Type out the data exactly as given. Skip any image.
BEGIN
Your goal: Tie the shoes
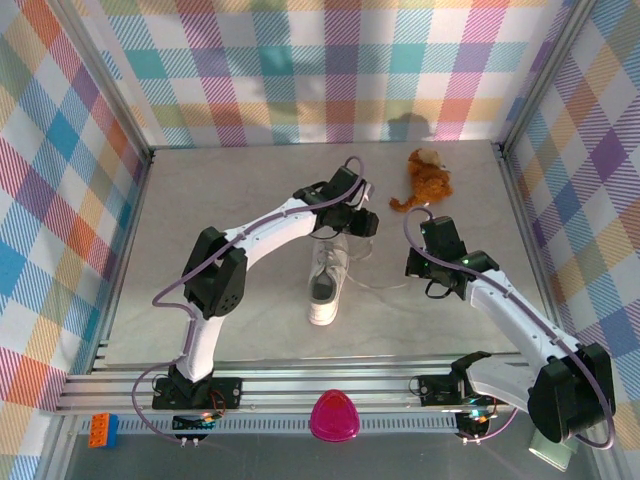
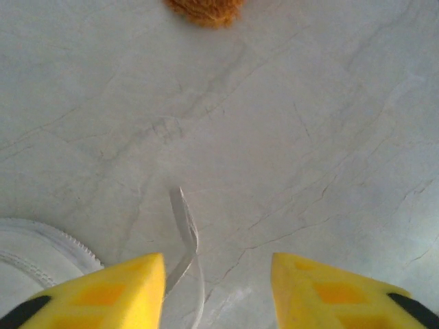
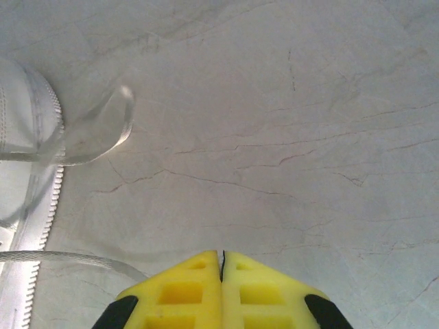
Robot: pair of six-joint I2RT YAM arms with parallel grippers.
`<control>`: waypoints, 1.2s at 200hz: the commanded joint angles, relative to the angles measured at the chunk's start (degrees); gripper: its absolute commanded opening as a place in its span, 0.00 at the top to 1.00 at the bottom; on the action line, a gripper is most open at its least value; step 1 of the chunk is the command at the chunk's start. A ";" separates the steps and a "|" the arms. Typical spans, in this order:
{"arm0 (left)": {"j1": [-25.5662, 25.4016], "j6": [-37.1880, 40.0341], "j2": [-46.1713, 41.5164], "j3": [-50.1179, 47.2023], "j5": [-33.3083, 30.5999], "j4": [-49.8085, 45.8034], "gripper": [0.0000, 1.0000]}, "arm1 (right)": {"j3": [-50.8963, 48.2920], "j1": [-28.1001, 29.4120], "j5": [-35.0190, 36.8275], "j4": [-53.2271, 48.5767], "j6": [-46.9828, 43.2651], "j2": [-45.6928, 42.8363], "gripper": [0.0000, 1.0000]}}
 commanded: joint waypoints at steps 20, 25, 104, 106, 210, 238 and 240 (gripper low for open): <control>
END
*Solution to the exercise*:
Your goal: Tie the shoes
Robot: pair of six-joint I2RT YAM arms with parallel grippers.
`<control>`: waypoints, 1.2s at 200hz: the commanded joint angles, relative to the angles measured at the chunk's start (degrees); gripper: its absolute commanded opening as a place in its span, 0.00 at the top to 1.00 at the bottom; on the action line, a gripper is most open at its least value; step 1 of the chunk is the command at the chunk's start. A ";" separates the steps and a "|" the arms. Typical spans, in this order:
{"arm0 (left)": {"j1": [-25.5662, 25.4016], "j6": [-37.1880, 40.0341], "j2": [-46.1713, 41.5164], "j3": [-50.1179, 47.2023], "j5": [-33.3083, 30.5999], "j4": [-49.8085, 45.8034], "gripper": [0.0000, 1.0000]}, "arm1 (right)": {"j3": [-50.8963, 48.2920], "j1": [-28.1001, 29.4120], "j5": [-35.0190, 36.8275], "j4": [-53.2271, 48.5767], "j6": [-46.9828, 43.2651], "j2": [-45.6928, 42.8363], "gripper": [0.0000, 1.0000]}}
 commanded: joint waypoints at steps 20, 25, 104, 106, 210, 238 and 240 (gripper low for open): <control>

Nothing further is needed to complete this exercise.